Jean-Luc Fellahi | Hôpital Cardiologique et Pneumologique Louis Pradel, Hospices Civils de Lyon, Lyon, France
Note from the Editor: The second ESA Focus Meeting on Perioperative Medicine addressed all aspects of ‘The Cardiac Patient’ undergoing surgery. The faculty of international experts spoke to a full house of very satisfied and enthusiastic anaesthesiologists from around the world. Over 430 colleagues joined us in Nice from 50 countries, including the US, China, and several Middle Eastern countries – confirmation again of the ESA’s international high profile in scientific excellence. The full programme can be viewed on the website, ESA Members and meeting delegates can view the presentations by logging in. The 2016 Focus Meeting addresses The Ageing Patient, in Lisbon on 18-19 November. Save the date and make sure you’re there!
The session: How to Manage a Postoperative Increase in Troponin was chaired by Prof Fellahi.
With the widespread availability of troponin dosage at the bedside, numerous high-risk patients scheduled for noncardiac surgery exhibit a significant elevation in serum troponin within the postoperative period. That last point raises several questions of paramount importance for the attending practitioner, especially when patients are clinically asymptomatic. Two speakers with significant expertise in this area, Pr. Sylvain Ausset from Paris and Pr. Vincent Piriou from Lyon, tried to answer those questions in a dedicated session entitled ‘How to manage a postoperative increase in troponin?’.
Question 1: Is an asymptomatic troponin elevation clinically relevant?
Meta-analyses of small cohorts, post-hoc analysis of large cohorts, monocenter prospective studies, and a large multicenter prospective study (the VISION study) have clearly shown that even a slight increase in postoperative troponin was independently associated with a poor outcome on both short- and long-term bases, even in asymptomatic patients, and whatever the type of surgery. However, all troponin elevations are not equivalent and the mortality rate varies according to the existence of other demographic and/or clinical risk factors.
Question 2: What can we propose to those patients and how to manage them?
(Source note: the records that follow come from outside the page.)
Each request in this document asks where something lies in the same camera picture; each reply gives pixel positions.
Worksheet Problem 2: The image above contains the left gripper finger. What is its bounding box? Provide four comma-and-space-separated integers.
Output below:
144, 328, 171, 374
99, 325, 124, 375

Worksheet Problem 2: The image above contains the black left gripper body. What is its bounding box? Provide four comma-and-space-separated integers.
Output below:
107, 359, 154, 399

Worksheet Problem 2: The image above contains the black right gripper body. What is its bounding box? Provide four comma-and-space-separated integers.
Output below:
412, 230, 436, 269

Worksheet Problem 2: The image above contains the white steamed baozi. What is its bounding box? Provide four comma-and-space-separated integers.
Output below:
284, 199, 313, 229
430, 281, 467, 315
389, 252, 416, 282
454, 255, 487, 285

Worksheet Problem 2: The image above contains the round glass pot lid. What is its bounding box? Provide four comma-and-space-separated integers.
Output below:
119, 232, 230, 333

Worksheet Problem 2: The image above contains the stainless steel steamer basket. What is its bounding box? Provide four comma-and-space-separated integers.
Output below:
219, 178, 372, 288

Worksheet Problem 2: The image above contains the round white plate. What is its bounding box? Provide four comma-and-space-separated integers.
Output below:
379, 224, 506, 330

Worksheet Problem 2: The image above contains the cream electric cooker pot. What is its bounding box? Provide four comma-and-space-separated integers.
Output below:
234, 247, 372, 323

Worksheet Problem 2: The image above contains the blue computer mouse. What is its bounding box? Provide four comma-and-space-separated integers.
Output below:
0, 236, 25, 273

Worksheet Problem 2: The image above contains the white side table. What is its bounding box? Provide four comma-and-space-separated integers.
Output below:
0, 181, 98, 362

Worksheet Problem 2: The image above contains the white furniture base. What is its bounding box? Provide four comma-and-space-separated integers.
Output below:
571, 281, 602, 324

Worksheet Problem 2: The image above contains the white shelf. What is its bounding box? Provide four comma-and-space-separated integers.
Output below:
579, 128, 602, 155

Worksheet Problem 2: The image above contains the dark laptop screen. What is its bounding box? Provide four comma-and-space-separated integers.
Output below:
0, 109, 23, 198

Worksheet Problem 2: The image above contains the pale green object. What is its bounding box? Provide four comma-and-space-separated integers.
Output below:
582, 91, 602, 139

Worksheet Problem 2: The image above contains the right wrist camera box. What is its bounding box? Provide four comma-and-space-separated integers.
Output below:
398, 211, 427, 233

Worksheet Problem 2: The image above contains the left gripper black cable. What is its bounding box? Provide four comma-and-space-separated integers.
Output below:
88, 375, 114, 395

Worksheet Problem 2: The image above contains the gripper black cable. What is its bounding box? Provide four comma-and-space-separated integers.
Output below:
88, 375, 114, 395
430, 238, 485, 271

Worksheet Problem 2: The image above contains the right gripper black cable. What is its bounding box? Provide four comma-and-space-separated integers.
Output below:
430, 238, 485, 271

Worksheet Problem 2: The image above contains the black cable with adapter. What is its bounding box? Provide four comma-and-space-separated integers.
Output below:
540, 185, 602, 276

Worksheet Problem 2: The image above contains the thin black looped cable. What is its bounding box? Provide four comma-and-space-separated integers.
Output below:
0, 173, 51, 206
Published data to answer that crucial question are scarce in the literature. The single available study is a retrospective case-control study reporting that patients who experienced an increase in postoperative troponin and received an optimized medical treatment (a systematic association of an antiplatelet agent, a beta blocker, a statin, and an ACE inhibitor) following abdominal aortic surgery had a similar outcome to patients who did not experience an increase in postoperative troponin, and a better prognosis than patients with an increase in troponin who did not receive the optimized medical treatment. In contrast, another randomized trial found no difference in outcomes when high-risk patients with an elevated postoperative serum troponin were systematically admitted to the cardiologic intensive care unit. Many cohort studies also found that the imbalance in myocardial oxygen demand/supply within the postoperative period was associated with a higher incidence of increased troponin levels. Despite the lack of robust data regarding therapeutic options, the postoperative measurement of troponin permits, however, a 25% net reclassification improvement when compared to clinical risk scores alone, especially in intermediate to high-risk patients. Conversely, the measurement of postoperative troponin is probably useless in low-risk patients. Finally, given that postoperative myocardial infarction is most often a type 2 myocardial infarction related to prolonged myocardial oxygen imbalance rather than a type 1 myocardial infarction related to coronary artery occlusion (third universal classification of myocardial infarction), and knowing the negative results of the CARP study published ten years ago, the indications of preoperative surgical coronary revascularization are scarce nowadays. Targeting high-risk cardiac patients with cardiac frailty by using biological monitoring (serial postoperative troponin measurement) is the best way to select the patients who need to be addressed to the cardiologist at the time of hospital discharge.